Jesus never had a Church ... though he command St. Peter to build one ... on his back ... which was broken ... when he was crucified upside down ... which he asked for ... because he didn't feel worthy enough to be nailed to a cross like Jesus ... but this is according to Church people ... with the multimillion dollar buildings, stained glass, padded pews and large parking lots.
At Bar Church we don't get caught up in such things.
Hell half the time we can't even make the sound system work right ... only Davy Cahill can do that ... and he plays drums too.
But I digress.
Bar Church ends when Norm is called to the stage to conclude the service.
Laying his cigarette aside he takes his sweet time walking to the stage ... to address a crowd of really happy people ... because Church in a bar is freaking awesome.
Anyway Norm strolls up, sits on a Bar Stool and says, "Hello Tybee Church!"
"MORNING NORM," the rag tag groups yells.
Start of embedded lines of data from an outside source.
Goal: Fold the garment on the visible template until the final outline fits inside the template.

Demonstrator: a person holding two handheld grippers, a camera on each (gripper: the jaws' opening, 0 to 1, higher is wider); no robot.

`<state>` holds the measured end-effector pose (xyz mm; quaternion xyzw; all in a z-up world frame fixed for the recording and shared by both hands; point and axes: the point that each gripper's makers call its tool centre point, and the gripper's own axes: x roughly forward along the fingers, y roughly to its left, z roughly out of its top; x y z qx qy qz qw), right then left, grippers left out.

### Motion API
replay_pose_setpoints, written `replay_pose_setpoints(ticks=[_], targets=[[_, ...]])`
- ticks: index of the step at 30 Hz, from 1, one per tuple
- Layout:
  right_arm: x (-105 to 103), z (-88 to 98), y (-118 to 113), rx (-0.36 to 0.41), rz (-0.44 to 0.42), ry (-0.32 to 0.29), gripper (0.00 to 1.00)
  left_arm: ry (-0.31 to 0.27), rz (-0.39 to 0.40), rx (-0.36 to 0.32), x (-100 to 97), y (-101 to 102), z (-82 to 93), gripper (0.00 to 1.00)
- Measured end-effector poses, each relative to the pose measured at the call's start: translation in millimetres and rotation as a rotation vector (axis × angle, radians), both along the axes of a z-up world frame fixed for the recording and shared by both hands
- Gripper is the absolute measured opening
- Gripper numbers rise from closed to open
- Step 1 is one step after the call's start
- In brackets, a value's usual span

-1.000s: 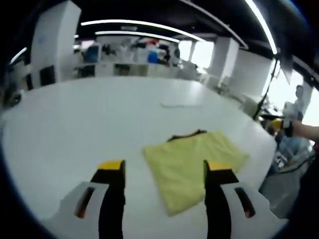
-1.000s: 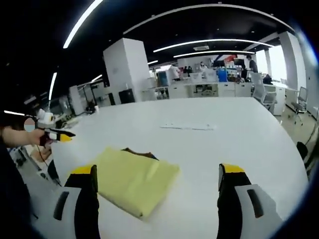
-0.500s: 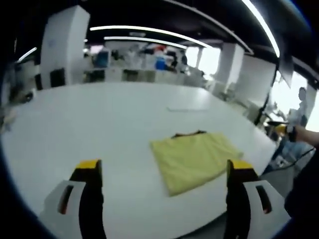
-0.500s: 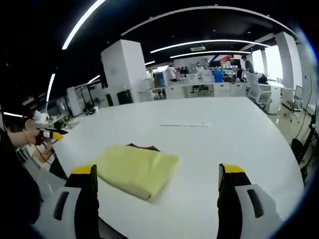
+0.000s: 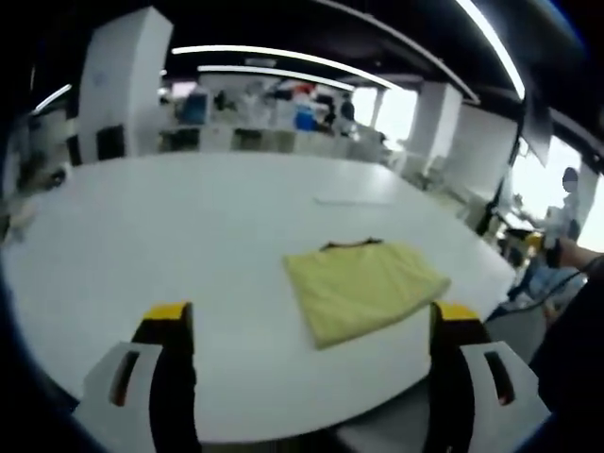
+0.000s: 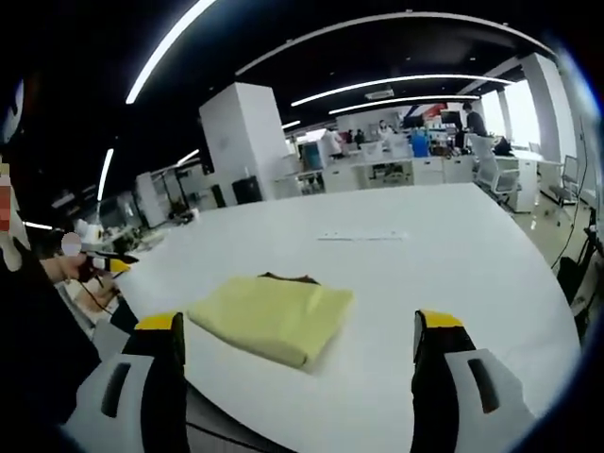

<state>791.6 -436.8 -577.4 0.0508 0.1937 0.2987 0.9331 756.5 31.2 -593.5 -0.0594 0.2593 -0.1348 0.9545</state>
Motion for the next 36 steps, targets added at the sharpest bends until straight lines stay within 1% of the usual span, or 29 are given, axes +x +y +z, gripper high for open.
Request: replay_pose_setpoints(ticks=[2,4,11,13,14,15,16,17,18,19,20,21,23,26,27,28,29,34,36], targets=[[-0.1,-0.8,-0.7,0.004,-0.005,-0.001,1.00,0.003,0.001,-0.003,-0.8,-0.3,-1.0,0.99],[-0.2,-3.6,-1.1,0.006,-0.009,0.013,1.00,0.006,0.000,-0.002,-1.1,-0.6,-1.6,0.99],[1.8,-11.0,1.5,0.014,-0.003,0.030,1.00,0.020,-0.018,-0.002,1.2,2.5,-11.7,0.99],[1.8,-14.3,5.2,0.020,0.011,0.033,1.00,0.028,-0.023,-0.005,1.8,2.8,-15.9,0.99],[1.1,-15.6,8.3,0.030,0.026,0.034,1.00,0.030,-0.027,-0.011,2.1,2.3,-17.7,0.99],[0.3,-18.2,14.0,0.056,0.049,0.040,1.00,0.034,-0.035,-0.028,1.9,-1.1,-20.2,0.98],[-0.1,-19.8,15.6,0.061,0.056,0.043,0.98,0.036,-0.037,-0.036,1.8,-2.4,-21.5,0.96],[-4.7,-27.5,24.5,0.084,0.106,0.071,0.91,0.056,-0.052,-0.066,1.7,-4.4,-30.8,0.94],[-7.0,-33.2,27.0,0.083,0.126,0.089,0.77,0.071,-0.053,-0.078,1.6,-4.9,-36.4,0.91],[-8.3,-40.9,30.5,0.084,0.150,0.104,0.66,0.085,-0.055,-0.090,1.9,-7.4,-42.9,0.90],[-5.4,-45.1,31.1,0.082,0.144,0.093,0.60,0.092,-0.066,-0.099,1.7,-10.2,-47.0,0.88],[-3.8,-51.7,33.0,0.082,0.145,0.090,0.57,0.097,-0.070,-0.108,1.4,-14.1,-50.0,0.85],[-3.0,-61.4,36.6,0.080,0.154,0.099,0.56,0.118,-0.094,-0.120,0.2,-22.2,-59.8,0.82],[-3.2,-78.3,43.5,0.068,0.181,0.110,0.48,0.146,-0.127,-0.125,-0.8,-33.7,-77.4,0.76],[-3.4,-83.8,45.2,0.059,0.194,0.116,0.45,0.154,-0.131,-0.128,-1.0,-36.7,-82.2,0.74],[-4.0,-93.3,46.0,0.038,0.207,0.135,0.42,0.161,-0.138,-0.128,-0.9,-38.8,-87.1,0.73],[-3.0,-97.3,46.7,0.031,0.207,0.139,0.40,0.170,-0.142,-0.130,-0.3,-41.2,-94.2,0.71],[2.4,-116.5,50.8,0.013,0.221,0.159,0.35,0.209,-0.174,-0.113,1.0,-51.2,-120.7,0.63],[4.7,-126.7,53.3,-0.022,0.238,0.171,0.34,0.214,-0.181,-0.108,2.7,-54.1,-126.9,0.60]])
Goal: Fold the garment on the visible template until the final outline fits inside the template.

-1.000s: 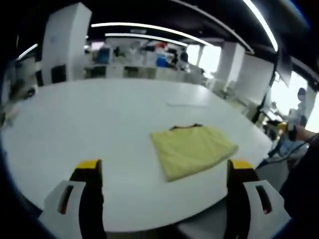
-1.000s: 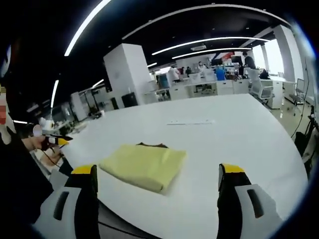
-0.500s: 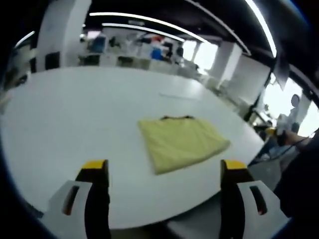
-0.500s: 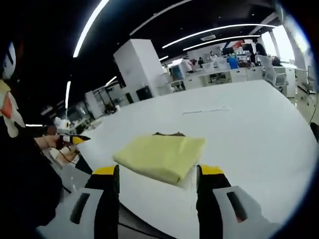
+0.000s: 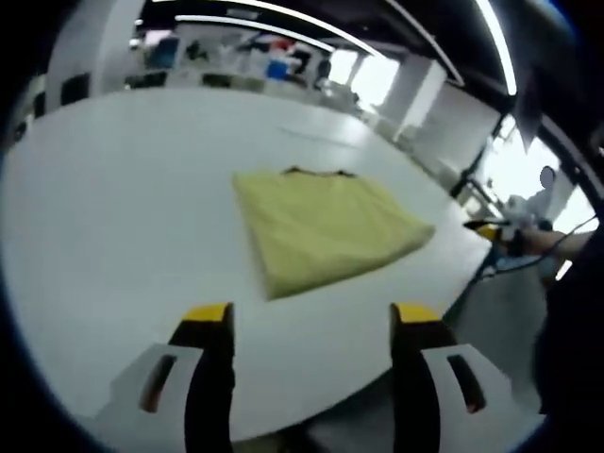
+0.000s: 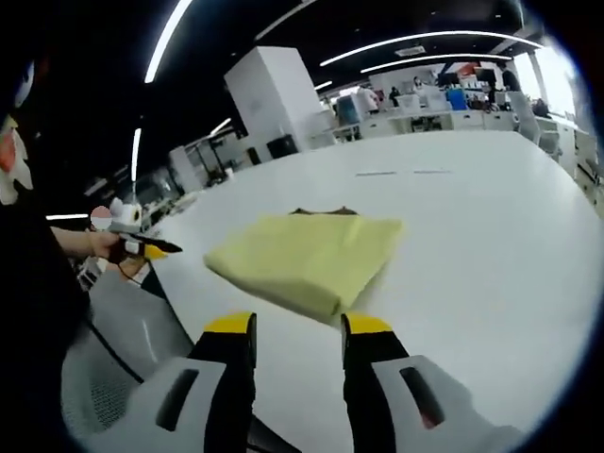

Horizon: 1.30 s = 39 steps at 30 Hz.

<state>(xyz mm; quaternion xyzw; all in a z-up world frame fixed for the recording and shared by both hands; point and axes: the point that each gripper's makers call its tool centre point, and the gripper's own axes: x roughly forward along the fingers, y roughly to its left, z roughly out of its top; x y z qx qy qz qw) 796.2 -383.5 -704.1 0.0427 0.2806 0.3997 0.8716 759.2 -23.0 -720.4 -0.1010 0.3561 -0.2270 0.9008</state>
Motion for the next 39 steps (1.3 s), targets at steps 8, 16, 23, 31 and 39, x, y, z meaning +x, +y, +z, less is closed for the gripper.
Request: replay_pose_setpoints(ticks=[8,16,23,31,39], targets=[[15.9,-27.0,5.6,-0.046,0.020,0.033,0.27,0.014,-0.046,0.063,12.4,-6.8,-24.0,0.51],[26.9,-50.4,11.8,-0.093,0.025,0.057,0.20,0.010,-0.059,0.085,25.4,-8.1,-34.3,0.37],[35.6,-56.3,17.9,-0.112,0.017,0.045,0.13,0.021,-0.067,0.094,28.9,-9.9,-40.0,0.33],[44.2,-59.2,20.4,-0.129,-0.001,0.036,0.11,0.031,-0.055,0.097,33.2,-10.7,-46.5,0.27],[45.9,-63.9,22.7,-0.149,-0.003,0.020,0.02,0.044,-0.038,0.124,38.5,-7.2,-52.0,0.11]])
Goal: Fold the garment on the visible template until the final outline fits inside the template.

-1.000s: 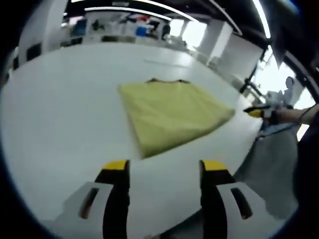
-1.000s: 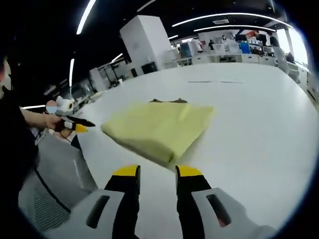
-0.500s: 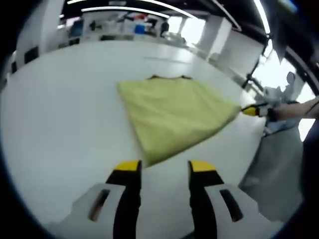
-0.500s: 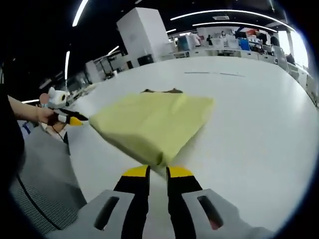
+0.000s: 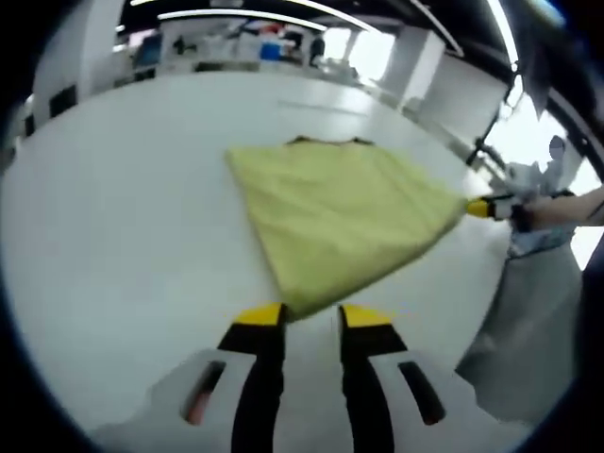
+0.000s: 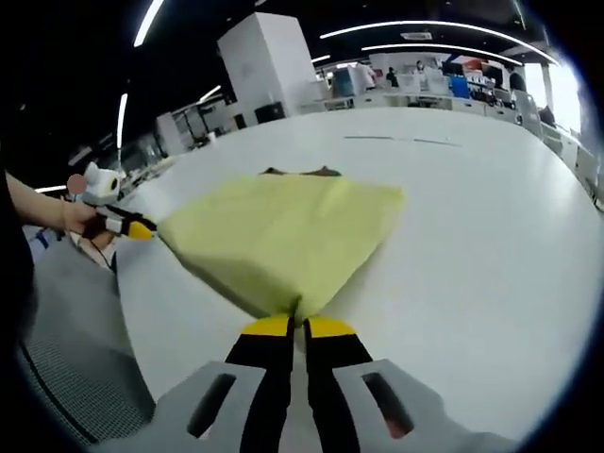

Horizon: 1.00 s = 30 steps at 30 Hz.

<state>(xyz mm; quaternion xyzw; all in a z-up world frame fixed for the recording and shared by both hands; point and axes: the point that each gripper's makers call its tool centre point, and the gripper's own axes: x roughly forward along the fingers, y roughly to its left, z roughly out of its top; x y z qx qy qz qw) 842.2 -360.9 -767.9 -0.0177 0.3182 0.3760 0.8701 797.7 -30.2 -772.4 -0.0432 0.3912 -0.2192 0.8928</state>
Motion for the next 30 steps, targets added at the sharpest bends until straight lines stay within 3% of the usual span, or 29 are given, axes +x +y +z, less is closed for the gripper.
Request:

"We need to pray for," he begins ... then he lists the most horrible things that happened in the world over the past seven days ... beheadings ... Mike Huckabee running for President ... deaths ... and such ... then he leads us in "The Lord's Prayer" ... which we all say out loud.
It's depressing as Hell.
Then the Bar Band ... do not confuse us with a Praise Band ... immediately launches into "Knocking on Heaven's Door" because a perfectly upbeat crowd has been brought immediately down ... or, my personal favorite ... "People pray just a little bit longer, stay just a little bit more."
We crack each other up at Bar Church.
The point being ... we know there's a lot of bad in the world ... and during a celebration of loving God and each other in a Bar ... we're reminded of them ... then we do the "Our Father" ... then we celebrate.
It's a funny Church and I'd swore I'd never do Church again but here I am ...doing Church ... kinda ... without an actual Church ... but a Bar ... and I'm finding it absolutely ... Heavenly.